━━━━━ Supplied records ━━━━━
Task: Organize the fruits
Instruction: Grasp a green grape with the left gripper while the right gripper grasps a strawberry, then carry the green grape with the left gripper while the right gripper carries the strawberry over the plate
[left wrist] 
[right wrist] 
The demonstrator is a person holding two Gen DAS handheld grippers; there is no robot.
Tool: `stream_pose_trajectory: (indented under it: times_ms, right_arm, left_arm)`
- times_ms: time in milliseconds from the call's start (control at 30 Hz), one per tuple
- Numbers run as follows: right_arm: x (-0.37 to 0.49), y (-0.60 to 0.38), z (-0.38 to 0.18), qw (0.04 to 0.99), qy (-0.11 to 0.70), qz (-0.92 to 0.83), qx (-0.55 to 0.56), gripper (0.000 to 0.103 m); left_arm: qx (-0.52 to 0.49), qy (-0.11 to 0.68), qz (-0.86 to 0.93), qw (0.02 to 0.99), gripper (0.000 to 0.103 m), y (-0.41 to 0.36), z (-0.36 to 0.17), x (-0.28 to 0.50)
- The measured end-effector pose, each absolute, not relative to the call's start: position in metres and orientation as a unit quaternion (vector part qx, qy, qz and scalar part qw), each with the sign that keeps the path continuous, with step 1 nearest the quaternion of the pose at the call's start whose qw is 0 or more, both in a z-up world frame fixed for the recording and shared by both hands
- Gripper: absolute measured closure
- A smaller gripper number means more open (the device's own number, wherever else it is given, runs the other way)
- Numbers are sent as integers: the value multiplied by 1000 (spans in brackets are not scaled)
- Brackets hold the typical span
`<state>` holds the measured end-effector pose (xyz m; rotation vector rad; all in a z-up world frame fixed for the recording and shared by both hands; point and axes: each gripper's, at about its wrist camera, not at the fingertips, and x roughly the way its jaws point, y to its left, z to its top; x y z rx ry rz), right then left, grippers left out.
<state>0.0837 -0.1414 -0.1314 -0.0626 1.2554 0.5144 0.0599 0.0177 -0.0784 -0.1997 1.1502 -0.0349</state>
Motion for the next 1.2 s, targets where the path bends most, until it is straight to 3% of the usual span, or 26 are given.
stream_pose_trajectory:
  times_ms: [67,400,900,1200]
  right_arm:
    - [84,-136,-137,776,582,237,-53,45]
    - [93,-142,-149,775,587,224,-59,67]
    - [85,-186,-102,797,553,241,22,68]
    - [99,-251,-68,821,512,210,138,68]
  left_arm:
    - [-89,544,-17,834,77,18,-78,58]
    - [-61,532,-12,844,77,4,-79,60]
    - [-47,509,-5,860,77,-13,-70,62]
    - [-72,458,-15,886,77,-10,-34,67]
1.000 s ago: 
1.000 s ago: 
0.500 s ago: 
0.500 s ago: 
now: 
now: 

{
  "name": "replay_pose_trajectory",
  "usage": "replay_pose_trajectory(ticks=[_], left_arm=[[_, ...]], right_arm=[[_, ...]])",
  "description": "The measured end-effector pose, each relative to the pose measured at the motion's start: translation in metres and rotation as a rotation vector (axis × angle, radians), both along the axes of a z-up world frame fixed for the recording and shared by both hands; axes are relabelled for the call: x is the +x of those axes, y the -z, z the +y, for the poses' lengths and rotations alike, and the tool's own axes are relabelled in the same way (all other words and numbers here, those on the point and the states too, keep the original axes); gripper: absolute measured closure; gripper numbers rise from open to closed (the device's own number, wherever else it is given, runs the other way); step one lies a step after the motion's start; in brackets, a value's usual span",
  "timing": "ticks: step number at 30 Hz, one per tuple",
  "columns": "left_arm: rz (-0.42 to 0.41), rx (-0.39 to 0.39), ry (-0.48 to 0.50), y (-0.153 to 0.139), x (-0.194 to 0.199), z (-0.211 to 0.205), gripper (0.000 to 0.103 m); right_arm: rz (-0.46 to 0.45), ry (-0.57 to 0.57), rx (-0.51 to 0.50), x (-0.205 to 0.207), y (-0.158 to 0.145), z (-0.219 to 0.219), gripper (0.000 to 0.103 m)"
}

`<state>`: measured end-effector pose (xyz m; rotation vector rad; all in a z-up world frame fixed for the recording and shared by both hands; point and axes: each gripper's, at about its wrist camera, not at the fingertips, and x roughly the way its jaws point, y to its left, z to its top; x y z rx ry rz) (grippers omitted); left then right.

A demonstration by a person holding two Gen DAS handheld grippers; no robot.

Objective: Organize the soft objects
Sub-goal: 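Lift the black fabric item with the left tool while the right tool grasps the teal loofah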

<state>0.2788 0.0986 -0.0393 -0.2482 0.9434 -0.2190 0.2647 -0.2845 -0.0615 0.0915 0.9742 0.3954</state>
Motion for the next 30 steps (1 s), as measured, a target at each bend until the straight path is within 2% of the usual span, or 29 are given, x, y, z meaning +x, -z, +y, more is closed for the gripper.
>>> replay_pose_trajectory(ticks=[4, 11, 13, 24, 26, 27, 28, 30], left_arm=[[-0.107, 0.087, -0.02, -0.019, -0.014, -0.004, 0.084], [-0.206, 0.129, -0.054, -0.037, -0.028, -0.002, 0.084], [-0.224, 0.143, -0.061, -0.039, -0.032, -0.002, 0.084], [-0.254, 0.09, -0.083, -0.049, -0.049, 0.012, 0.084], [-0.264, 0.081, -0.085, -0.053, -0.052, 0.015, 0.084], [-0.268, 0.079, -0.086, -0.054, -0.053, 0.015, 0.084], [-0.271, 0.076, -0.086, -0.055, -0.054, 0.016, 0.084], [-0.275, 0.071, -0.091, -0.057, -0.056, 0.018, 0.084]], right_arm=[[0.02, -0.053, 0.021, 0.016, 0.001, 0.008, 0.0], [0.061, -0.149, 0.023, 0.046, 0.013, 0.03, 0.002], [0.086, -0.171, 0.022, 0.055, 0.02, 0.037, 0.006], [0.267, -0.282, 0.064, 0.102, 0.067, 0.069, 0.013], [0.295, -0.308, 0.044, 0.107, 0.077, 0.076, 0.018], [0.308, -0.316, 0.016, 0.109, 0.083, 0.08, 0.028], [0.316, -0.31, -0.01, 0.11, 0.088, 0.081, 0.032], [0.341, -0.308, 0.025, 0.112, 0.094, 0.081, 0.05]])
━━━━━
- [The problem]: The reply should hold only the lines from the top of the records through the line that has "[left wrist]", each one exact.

- [Answer to the problem]:
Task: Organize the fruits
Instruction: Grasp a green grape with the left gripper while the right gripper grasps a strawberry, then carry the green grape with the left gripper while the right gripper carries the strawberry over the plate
[left wrist] 

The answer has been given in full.